Task brief: Review the material and extract every line in which the word "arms" occurs.
··· Records for this exercise ···
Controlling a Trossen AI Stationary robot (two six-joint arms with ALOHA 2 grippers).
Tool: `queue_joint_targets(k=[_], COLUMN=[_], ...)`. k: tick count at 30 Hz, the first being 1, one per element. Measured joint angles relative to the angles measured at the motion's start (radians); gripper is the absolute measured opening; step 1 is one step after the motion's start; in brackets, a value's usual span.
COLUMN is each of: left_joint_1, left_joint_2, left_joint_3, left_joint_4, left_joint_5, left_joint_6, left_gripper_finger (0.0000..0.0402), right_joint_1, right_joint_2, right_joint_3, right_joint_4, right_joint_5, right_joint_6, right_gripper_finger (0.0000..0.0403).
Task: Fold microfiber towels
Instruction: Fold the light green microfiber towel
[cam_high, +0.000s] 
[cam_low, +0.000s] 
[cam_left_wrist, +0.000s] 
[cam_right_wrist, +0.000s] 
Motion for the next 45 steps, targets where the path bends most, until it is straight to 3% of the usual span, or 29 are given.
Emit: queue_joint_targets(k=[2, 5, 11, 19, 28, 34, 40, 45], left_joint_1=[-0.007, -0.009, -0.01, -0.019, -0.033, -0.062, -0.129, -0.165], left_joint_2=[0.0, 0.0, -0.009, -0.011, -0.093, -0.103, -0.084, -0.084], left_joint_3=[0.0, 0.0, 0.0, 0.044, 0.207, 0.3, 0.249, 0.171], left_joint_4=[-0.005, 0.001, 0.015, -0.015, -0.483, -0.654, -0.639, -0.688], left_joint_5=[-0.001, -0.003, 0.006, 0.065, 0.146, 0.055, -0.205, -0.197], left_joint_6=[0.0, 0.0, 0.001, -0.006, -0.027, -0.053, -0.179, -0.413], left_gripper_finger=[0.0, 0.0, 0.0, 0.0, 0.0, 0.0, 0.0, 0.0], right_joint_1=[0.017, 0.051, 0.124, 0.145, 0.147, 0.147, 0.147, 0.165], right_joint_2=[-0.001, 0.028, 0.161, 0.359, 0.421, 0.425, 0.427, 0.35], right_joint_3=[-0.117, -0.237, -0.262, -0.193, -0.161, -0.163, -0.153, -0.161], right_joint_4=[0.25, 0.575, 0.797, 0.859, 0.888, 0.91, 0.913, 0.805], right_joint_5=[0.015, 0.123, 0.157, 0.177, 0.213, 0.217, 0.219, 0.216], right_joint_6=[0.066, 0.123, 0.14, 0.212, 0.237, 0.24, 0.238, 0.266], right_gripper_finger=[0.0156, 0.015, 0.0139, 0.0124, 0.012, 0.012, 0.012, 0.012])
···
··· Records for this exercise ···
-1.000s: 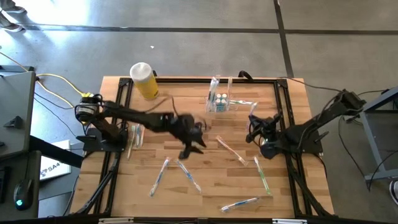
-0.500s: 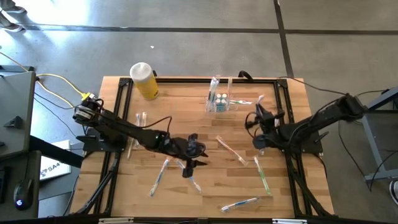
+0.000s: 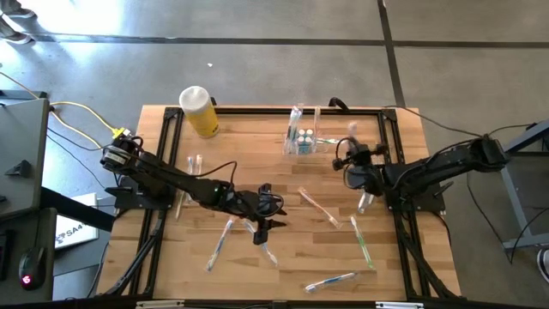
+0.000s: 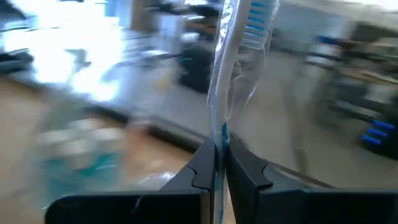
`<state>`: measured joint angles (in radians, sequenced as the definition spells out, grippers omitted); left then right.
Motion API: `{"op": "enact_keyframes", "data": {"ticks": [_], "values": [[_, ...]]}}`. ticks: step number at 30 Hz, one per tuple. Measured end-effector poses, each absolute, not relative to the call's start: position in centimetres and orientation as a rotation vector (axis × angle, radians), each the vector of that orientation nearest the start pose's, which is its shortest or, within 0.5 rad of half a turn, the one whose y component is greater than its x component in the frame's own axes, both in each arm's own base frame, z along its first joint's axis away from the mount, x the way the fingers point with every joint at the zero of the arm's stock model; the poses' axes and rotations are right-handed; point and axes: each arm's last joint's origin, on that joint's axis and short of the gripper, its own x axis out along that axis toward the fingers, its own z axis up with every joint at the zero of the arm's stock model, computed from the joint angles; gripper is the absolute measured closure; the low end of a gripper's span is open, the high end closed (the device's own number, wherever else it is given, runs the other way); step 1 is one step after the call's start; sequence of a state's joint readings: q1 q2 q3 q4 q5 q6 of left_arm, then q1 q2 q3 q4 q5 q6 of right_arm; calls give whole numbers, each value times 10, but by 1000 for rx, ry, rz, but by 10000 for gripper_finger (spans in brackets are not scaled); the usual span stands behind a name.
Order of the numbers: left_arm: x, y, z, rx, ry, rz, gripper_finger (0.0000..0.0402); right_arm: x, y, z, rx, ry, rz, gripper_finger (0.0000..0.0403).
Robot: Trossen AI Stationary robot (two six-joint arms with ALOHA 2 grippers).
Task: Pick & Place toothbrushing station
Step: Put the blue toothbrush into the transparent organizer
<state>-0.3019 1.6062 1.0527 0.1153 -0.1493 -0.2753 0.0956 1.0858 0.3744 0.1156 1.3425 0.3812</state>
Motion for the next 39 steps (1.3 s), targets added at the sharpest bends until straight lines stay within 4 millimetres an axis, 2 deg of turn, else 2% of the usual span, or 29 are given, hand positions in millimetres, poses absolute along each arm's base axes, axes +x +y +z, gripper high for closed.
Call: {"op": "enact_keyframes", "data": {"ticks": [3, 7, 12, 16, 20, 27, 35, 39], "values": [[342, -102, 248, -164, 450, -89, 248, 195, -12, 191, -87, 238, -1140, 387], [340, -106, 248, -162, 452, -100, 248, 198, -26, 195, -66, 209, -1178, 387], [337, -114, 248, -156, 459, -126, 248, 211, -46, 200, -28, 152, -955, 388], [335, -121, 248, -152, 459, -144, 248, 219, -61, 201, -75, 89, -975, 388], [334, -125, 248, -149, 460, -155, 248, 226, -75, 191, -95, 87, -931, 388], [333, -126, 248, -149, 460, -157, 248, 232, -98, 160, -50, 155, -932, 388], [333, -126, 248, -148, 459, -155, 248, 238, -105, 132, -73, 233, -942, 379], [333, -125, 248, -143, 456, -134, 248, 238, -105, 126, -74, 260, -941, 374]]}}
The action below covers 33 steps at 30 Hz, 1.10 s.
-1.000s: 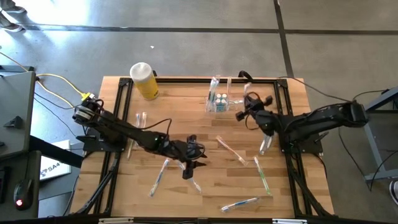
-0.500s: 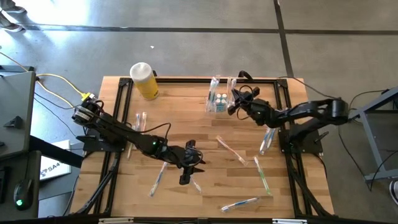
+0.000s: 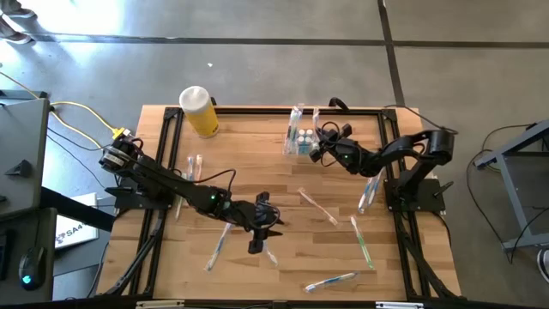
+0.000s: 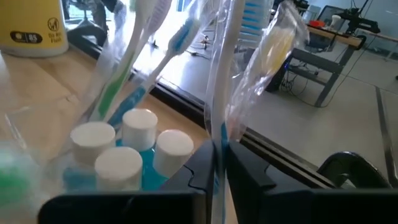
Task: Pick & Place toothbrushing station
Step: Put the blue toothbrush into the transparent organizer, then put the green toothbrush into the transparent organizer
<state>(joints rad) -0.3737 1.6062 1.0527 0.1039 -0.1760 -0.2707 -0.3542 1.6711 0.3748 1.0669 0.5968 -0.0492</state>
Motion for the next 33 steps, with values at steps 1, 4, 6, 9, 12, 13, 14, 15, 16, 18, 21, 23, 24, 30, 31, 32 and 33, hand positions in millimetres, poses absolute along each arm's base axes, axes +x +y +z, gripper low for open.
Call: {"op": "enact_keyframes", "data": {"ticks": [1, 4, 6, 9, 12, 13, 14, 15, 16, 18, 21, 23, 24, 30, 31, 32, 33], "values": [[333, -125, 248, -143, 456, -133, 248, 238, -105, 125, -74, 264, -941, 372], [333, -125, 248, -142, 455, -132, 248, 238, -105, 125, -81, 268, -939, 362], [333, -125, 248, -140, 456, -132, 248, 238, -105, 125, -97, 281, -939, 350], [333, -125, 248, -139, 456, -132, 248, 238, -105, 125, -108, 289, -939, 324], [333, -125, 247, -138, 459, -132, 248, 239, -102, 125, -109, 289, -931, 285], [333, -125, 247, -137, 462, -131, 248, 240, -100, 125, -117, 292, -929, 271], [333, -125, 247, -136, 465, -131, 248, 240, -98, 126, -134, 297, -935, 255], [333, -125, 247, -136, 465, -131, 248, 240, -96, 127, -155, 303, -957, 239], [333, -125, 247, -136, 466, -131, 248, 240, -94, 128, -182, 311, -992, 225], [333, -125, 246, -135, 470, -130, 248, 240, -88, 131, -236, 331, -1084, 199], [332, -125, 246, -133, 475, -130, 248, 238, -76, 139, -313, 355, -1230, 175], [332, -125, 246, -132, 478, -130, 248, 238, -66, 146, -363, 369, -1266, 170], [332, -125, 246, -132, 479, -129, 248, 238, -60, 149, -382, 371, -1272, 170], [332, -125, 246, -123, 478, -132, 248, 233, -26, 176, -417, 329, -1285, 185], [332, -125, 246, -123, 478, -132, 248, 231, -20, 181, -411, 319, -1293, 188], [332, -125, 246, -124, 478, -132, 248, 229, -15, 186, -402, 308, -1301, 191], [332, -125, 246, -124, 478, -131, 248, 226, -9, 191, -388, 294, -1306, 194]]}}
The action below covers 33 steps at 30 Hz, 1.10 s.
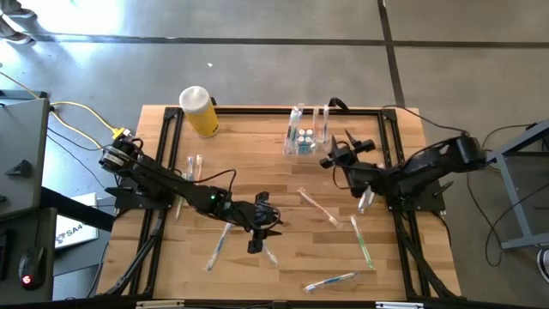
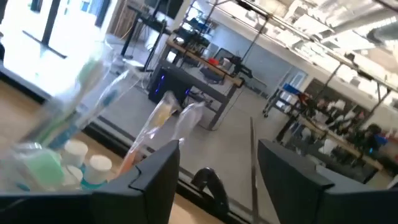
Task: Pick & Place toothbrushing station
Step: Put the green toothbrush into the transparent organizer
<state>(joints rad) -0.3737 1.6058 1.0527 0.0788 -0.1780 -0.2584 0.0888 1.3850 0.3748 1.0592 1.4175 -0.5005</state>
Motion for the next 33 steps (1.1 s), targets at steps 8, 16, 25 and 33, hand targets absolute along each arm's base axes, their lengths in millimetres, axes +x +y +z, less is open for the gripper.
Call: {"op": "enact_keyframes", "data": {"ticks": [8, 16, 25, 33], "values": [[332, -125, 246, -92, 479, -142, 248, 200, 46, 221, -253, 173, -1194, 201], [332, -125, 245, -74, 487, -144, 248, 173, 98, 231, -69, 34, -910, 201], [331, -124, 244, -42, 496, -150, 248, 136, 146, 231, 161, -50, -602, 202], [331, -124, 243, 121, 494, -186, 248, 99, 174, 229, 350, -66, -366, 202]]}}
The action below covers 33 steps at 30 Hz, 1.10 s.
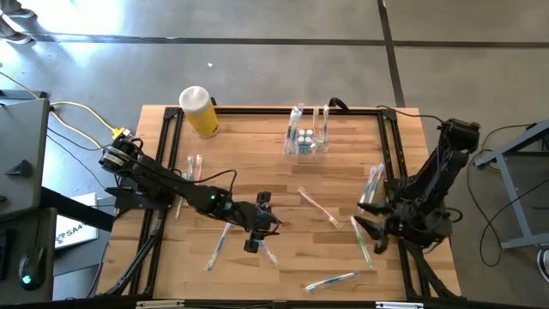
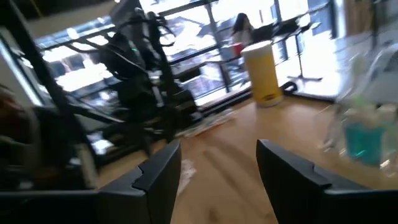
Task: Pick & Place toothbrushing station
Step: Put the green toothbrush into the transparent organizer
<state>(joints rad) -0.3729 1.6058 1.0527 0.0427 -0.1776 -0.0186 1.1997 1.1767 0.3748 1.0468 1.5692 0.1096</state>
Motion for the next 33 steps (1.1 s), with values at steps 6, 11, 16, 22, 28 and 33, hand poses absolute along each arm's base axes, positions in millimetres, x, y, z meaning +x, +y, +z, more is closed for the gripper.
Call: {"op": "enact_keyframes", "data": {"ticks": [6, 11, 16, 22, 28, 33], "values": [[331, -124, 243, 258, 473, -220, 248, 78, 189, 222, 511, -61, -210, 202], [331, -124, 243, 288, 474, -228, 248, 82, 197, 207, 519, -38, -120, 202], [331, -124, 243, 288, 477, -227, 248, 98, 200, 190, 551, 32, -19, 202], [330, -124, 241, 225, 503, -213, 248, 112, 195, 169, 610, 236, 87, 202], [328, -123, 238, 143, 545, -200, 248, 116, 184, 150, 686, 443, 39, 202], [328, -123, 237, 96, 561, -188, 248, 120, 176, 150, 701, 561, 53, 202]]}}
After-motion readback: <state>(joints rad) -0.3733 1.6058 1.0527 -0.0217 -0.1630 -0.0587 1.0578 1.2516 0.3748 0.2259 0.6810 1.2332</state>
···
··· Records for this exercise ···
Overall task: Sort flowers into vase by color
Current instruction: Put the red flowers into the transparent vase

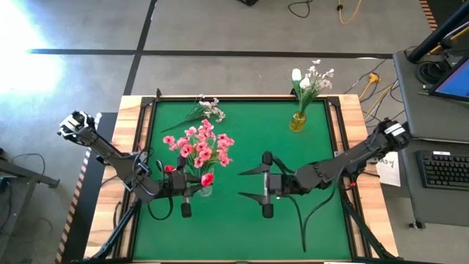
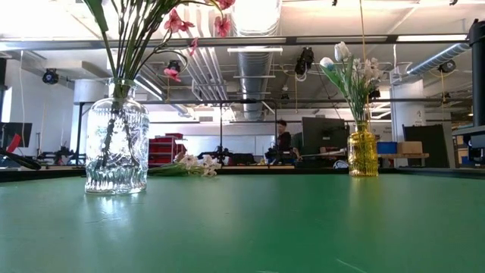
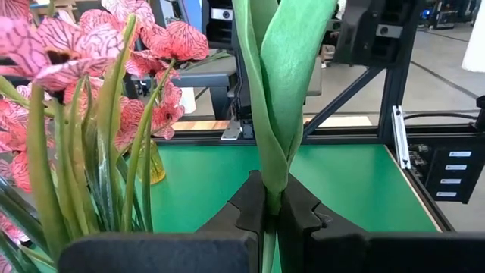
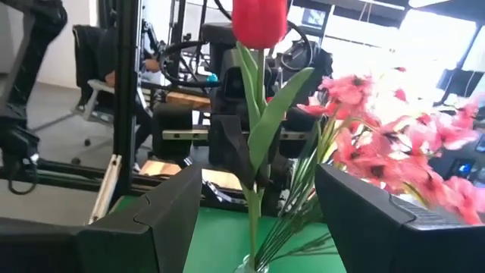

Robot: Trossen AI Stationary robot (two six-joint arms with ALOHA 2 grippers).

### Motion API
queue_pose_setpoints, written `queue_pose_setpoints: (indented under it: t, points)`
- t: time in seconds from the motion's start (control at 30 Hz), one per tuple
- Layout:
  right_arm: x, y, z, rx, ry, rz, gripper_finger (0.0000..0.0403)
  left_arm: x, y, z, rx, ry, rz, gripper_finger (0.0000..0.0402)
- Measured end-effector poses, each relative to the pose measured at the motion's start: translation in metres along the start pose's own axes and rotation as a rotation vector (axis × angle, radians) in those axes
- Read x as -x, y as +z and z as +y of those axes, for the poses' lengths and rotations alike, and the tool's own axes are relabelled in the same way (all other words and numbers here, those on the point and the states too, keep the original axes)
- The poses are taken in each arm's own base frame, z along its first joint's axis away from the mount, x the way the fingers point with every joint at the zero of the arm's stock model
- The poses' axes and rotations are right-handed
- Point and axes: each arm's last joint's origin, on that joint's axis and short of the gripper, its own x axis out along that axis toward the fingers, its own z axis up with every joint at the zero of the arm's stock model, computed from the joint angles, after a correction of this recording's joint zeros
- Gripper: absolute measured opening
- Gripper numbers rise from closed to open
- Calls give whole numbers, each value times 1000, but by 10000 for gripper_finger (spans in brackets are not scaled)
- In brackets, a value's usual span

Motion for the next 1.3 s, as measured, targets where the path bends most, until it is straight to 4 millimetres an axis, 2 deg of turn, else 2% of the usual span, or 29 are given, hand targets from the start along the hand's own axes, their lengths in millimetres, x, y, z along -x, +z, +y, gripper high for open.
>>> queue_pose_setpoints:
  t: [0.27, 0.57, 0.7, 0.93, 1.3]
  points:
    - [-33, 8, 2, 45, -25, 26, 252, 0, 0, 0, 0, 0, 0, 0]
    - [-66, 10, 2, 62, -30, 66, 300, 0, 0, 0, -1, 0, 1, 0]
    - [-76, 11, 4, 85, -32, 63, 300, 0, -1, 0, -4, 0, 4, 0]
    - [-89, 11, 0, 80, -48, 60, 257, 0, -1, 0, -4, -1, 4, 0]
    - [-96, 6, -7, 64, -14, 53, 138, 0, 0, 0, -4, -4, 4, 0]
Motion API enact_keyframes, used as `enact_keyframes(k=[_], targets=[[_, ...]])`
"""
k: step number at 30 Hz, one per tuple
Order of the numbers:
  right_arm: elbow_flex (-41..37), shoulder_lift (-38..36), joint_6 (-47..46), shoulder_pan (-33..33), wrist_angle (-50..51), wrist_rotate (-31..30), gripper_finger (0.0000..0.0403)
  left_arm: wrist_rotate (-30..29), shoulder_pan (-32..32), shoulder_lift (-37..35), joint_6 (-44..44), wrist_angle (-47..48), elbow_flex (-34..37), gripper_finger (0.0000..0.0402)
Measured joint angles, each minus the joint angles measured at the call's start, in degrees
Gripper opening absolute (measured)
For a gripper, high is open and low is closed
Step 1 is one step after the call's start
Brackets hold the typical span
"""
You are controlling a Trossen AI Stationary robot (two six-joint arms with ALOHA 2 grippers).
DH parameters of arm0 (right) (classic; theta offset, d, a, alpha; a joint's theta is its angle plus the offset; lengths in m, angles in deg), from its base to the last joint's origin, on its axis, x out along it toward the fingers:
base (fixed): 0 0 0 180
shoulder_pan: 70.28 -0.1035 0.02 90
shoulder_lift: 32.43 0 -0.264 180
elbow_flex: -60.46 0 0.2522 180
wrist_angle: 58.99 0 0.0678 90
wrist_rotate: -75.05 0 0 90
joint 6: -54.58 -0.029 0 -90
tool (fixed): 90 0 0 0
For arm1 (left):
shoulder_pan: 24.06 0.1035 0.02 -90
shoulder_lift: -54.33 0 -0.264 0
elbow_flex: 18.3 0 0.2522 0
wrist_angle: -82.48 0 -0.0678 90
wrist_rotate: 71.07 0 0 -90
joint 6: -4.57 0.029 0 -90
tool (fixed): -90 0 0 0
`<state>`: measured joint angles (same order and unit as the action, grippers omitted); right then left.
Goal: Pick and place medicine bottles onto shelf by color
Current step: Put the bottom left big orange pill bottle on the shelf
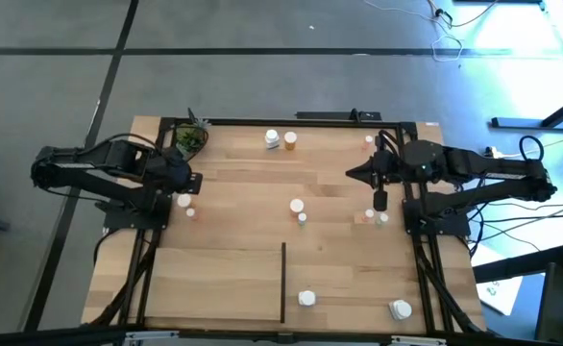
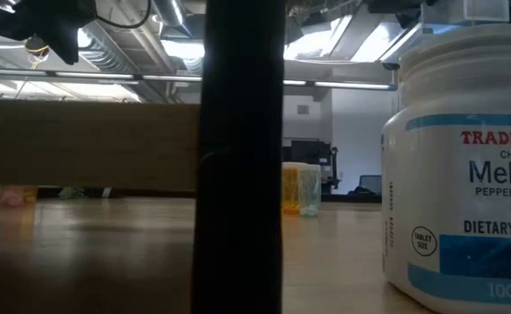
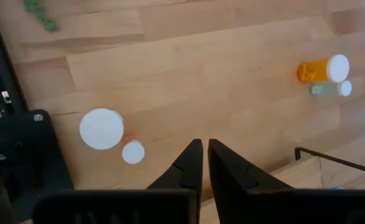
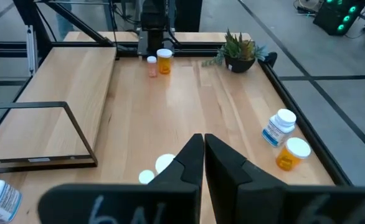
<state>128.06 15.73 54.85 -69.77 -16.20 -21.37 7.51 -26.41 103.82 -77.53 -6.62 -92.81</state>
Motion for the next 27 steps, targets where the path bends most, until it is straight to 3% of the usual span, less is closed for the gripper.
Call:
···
Reply:
Controlling a Trossen AI Stationary robot (two six-joint arms with ALOHA 2 grippers).
Robot: Trossen AI Stationary robot (two six-joint arms with ALOHA 2 grippers).
Robot: Trossen AI Stationary robot (two six-joint arms with ALOHA 2 grippers).
You are controlling a Trossen AI Stationary robot (two six-joint arms with ALOHA 2 grippers).

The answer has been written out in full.